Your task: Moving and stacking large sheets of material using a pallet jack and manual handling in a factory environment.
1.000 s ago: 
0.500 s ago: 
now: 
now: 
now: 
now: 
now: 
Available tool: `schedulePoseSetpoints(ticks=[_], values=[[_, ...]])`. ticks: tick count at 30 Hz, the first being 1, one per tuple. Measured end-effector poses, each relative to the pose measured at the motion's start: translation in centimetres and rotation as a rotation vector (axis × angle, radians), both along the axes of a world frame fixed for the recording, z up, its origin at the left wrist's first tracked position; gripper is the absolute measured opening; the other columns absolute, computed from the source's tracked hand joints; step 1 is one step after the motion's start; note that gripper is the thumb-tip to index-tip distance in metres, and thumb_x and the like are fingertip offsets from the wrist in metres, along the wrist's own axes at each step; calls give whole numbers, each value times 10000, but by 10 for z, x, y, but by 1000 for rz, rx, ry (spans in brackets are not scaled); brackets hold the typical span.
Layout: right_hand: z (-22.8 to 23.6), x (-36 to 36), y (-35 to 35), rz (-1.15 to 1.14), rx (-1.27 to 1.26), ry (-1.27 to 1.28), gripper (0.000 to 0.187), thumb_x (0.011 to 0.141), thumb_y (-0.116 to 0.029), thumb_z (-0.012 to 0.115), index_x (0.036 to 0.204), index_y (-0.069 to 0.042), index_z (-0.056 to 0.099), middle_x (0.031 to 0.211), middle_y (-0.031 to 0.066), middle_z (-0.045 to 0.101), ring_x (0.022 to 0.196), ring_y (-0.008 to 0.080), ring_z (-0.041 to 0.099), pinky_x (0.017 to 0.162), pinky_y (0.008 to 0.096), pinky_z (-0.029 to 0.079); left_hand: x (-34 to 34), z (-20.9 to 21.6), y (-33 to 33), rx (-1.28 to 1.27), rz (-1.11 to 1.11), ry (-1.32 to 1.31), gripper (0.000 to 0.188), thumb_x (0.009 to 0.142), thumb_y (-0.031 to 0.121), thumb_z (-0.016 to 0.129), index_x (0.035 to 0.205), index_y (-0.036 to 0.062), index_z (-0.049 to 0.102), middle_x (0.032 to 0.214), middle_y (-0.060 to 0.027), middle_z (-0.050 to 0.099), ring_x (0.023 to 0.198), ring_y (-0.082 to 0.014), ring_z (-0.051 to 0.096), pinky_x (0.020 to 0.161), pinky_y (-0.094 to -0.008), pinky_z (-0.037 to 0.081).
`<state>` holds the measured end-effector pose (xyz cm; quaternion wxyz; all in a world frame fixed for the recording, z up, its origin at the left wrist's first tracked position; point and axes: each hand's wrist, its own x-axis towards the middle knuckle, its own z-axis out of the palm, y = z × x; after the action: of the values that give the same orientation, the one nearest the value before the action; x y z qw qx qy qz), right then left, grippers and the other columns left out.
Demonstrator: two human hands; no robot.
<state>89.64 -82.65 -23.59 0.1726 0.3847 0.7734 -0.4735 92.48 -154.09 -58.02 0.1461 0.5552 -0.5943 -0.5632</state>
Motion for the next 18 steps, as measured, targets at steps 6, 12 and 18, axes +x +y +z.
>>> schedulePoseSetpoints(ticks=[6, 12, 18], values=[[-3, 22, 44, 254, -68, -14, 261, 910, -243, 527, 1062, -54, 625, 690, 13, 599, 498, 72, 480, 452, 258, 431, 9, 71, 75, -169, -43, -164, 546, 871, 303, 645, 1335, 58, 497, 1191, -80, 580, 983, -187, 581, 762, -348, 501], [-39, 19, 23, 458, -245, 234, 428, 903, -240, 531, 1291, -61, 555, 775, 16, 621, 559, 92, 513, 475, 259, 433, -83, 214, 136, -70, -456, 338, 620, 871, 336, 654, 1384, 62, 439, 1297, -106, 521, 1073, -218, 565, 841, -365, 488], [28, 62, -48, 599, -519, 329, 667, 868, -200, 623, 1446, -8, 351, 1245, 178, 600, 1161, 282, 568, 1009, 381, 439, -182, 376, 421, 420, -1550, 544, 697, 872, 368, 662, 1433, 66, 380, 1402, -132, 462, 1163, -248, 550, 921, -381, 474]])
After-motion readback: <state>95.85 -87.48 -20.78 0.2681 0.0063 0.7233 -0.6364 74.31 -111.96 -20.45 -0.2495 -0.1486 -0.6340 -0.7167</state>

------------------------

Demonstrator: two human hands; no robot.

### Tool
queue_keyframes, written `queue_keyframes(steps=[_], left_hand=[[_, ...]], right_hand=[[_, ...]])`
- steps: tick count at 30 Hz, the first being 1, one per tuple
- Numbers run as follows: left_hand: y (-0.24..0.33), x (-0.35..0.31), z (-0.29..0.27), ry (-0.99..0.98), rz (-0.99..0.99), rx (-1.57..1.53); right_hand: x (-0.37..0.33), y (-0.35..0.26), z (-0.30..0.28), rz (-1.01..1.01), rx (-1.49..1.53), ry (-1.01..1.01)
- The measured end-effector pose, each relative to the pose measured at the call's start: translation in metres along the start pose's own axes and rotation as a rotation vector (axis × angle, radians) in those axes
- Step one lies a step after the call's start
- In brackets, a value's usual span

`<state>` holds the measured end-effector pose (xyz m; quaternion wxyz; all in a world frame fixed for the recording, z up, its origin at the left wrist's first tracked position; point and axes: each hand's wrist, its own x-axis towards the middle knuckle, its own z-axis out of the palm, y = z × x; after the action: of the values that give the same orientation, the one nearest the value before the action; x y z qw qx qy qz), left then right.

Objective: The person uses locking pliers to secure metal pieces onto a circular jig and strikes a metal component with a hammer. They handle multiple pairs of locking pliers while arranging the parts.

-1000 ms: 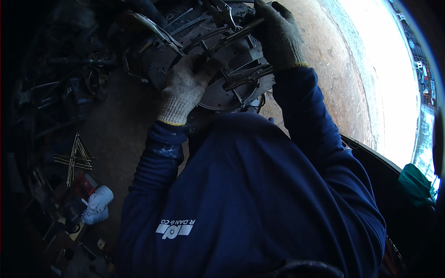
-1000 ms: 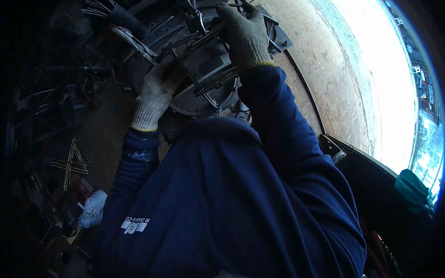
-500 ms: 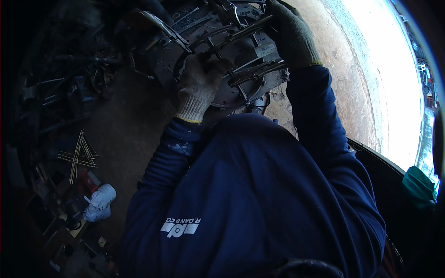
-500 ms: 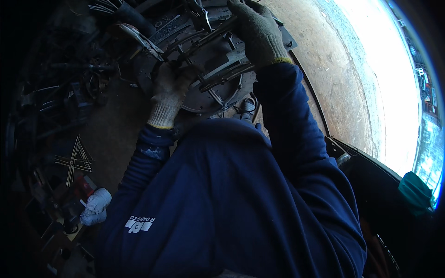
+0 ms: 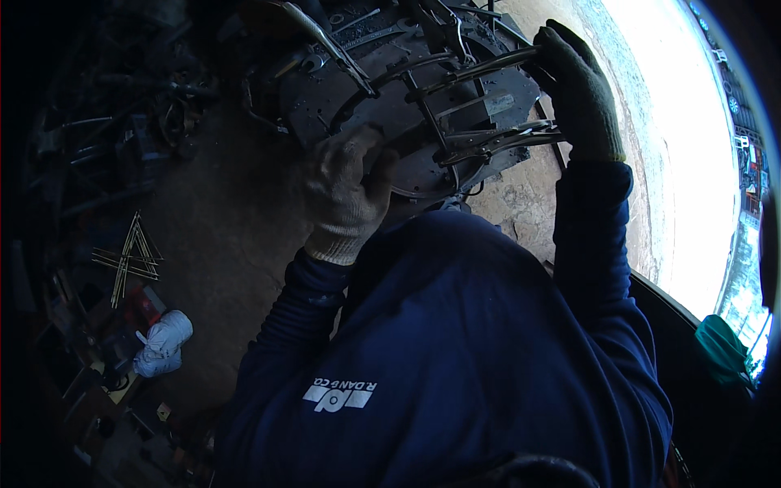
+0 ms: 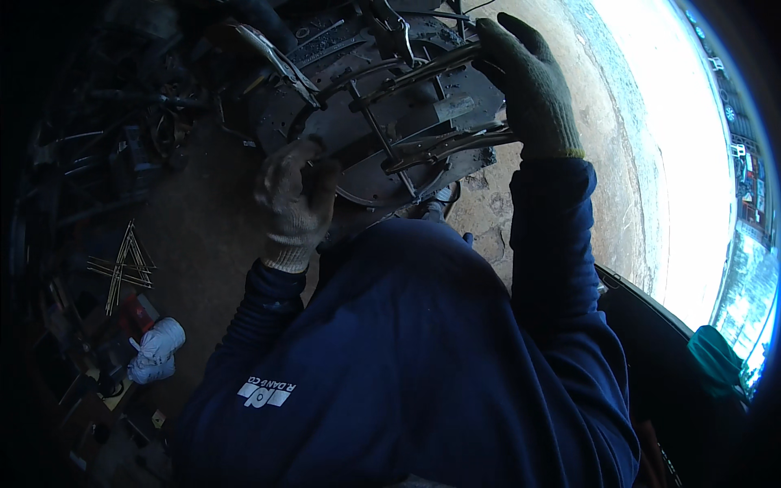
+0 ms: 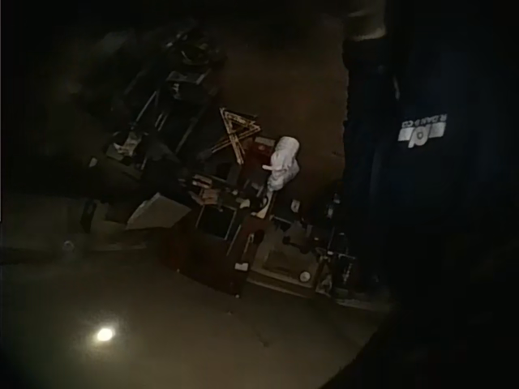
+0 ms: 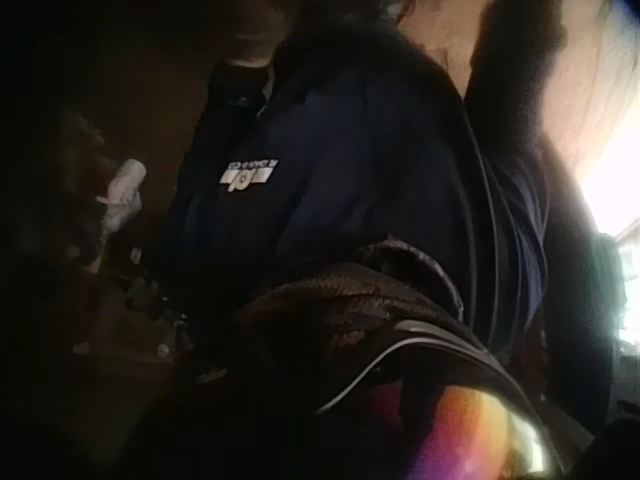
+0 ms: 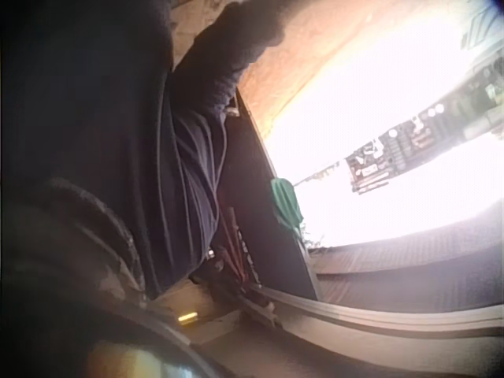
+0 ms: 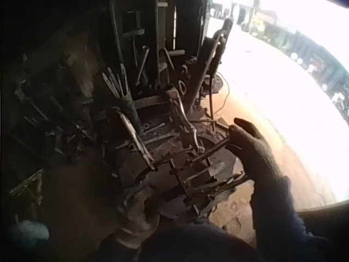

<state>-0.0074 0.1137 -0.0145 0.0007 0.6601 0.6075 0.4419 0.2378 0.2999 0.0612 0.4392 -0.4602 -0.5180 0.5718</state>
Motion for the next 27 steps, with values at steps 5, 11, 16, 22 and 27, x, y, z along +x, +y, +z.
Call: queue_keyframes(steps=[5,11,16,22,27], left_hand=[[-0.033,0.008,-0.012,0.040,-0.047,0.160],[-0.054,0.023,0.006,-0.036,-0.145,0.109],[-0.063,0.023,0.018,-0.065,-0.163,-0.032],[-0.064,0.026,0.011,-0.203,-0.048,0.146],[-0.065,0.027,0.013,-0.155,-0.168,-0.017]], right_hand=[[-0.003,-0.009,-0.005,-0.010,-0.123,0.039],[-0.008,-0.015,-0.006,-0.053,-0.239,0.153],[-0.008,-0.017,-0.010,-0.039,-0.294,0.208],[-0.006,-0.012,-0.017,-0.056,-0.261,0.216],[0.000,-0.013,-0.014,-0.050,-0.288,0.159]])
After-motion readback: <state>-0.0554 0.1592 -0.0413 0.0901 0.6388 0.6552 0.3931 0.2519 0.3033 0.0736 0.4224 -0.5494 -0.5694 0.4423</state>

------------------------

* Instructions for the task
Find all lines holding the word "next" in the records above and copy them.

* Response below
Motion for the next 18 steps, as measured, targets at steps 6, 12 and 18, axes +x +y +z.
Motion for the next 27 steps, with values at steps 5, 11, 16, 22 and 27, x, y, z along +x, +y, +z.

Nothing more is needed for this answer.